Dask: lazy and distributed compute#

For this notebook to run, we can make sure all required packages are installed

%pip install dask[distributed] xarray xarray_regrid matplotlib

Lazy computation#

Using xarray and Dask it is possible to perform computations “lazily”. Lazy computation is when you only load data and perform the computations once it is required.

For example, let’s define two functions, and apply these to x:

def inc(i):
    return i + 1

def add(a, b):
    return a + b

x = 1
y = inc(x)
z = add(y, 10)

From these operations, Dask will create a so-called ‘task graph’ that stores which operations need to be performed on x:

Dask task graph

Dask will execute the graph and return the result, only once you specifically ask for it:

z.compute()

Example code and image originate from the Dask documentation, Copyright (c) 2014, Anaconda, Inc. and contributors

We can actually run this example if we tell Dask to delay the execution.

import dask

@dask.delayed
def inc(i):
    return i + 1

@dask.delayed
def add(a, b):
    return a + b

x = 1
y = inc(x)
z = add(y, 10)
z  # returns 'delayed' object
Delayed('add-5a0ec4f9-a156-40bc-8bdf-5da5e0fbcb24')

We can compute the result by calling .compute():

z.compute()
12

Distributed computing#

Dask also allows distributed computing of tasks. Tasks will be distributed over multiple cores, and the results aggregated. This allows you to relatively easily speed up computations.

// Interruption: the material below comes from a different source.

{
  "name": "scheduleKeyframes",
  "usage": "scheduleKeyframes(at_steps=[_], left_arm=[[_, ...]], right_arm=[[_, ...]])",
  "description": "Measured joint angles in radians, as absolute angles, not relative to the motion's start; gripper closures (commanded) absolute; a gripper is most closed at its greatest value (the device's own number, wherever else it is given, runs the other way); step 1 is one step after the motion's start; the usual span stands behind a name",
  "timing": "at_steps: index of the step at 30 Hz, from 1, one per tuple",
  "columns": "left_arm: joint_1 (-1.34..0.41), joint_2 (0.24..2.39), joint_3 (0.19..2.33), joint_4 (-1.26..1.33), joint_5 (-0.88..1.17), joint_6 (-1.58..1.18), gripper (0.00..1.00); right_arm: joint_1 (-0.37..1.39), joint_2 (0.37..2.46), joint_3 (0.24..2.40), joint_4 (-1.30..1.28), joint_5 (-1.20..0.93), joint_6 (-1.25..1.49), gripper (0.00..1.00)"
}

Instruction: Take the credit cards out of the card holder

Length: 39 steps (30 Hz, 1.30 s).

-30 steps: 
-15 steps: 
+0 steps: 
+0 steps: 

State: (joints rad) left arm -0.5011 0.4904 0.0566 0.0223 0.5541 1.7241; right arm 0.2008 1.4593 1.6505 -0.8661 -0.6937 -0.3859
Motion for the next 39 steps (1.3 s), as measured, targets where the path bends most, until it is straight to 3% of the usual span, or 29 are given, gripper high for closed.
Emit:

The computations can be spread over local cores, but can also be performed on cloud infrastructure instead.

image-2.png

Image originates from the Dask documentation, Copyright (c) 2014, Anaconda, Inc. and contributors

import dask.distributed

client = dask.distributed.Client() # You can also connect to a remote/cloud server here instead
client  # Show the client

Client

Client-b28cb7d9-8a1c-11ef-97b3-d1d1712b09fe

Connection method: Cluster object Cluster type: distributed.LocalCluster
Dashboard: http://127.0.0.1:8787/status

Cluster Info

Regridding example#

Projecting data on different grids is a common operation in geosciences. The original data might be of a too high resolution to work with, or you are collecting data from multiple sources and need a common grid to compare or aggregate them.

In the EXCITED project we developed a tool for this to perform regridding in xarray, which can make full use of Dask.

Sea surface temperature dataset#

In this example we’ll use a sea surface temperature (SST) dataset, which is available at a very high resolution:

import xarray as xr

sst = xr.open_zarr("https://mur-sst.s3.us-west-2.amazonaws.com/zarr-v1")["analysed_sst"]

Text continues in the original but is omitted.